= What is required =
Search the entries for the word "gripper" and return every line where it is found.

╭─ Extracted records

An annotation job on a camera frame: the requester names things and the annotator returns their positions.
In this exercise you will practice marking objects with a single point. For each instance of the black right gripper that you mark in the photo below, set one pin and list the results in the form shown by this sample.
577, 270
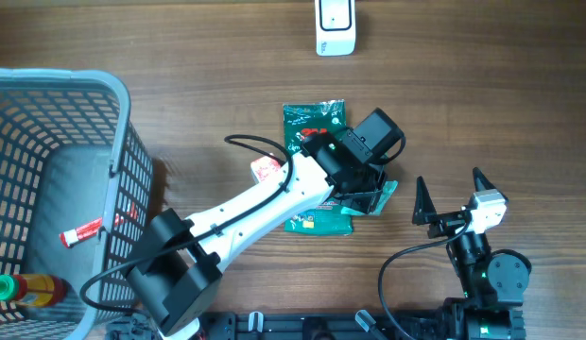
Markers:
424, 213

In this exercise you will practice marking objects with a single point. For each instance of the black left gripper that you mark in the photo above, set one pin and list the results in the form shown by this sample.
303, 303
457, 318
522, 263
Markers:
365, 204

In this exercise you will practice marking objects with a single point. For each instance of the green 3M gloves packet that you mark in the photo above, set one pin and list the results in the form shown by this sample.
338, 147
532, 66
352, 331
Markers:
300, 120

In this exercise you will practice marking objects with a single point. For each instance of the red white small box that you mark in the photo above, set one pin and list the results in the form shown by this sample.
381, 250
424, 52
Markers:
263, 168

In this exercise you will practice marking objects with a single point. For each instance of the red stick sachet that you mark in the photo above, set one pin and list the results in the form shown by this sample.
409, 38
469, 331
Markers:
88, 230

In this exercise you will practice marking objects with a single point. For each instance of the red sauce bottle green cap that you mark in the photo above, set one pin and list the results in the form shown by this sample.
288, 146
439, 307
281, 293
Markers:
32, 290

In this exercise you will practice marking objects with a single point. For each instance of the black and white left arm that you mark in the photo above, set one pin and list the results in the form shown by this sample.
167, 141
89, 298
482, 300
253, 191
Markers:
178, 263

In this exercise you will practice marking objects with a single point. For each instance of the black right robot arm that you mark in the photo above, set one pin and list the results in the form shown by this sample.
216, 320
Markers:
493, 281

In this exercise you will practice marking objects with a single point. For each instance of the white barcode scanner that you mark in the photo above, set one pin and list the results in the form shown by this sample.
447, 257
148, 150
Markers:
335, 27

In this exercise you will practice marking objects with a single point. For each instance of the grey plastic mesh basket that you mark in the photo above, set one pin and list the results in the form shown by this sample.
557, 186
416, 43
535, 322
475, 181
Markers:
68, 155

╰─

= Exercise result =
In this exercise you will practice marking objects with a single point. For each instance of the black right gripper that you mark in the photo below, set one pin and list the results in the form shown by this sample.
In this exercise you will practice marking objects with a single point. For each instance of the black left gripper that you mark in the photo above, set one pin and list the results in the form shown by this sample.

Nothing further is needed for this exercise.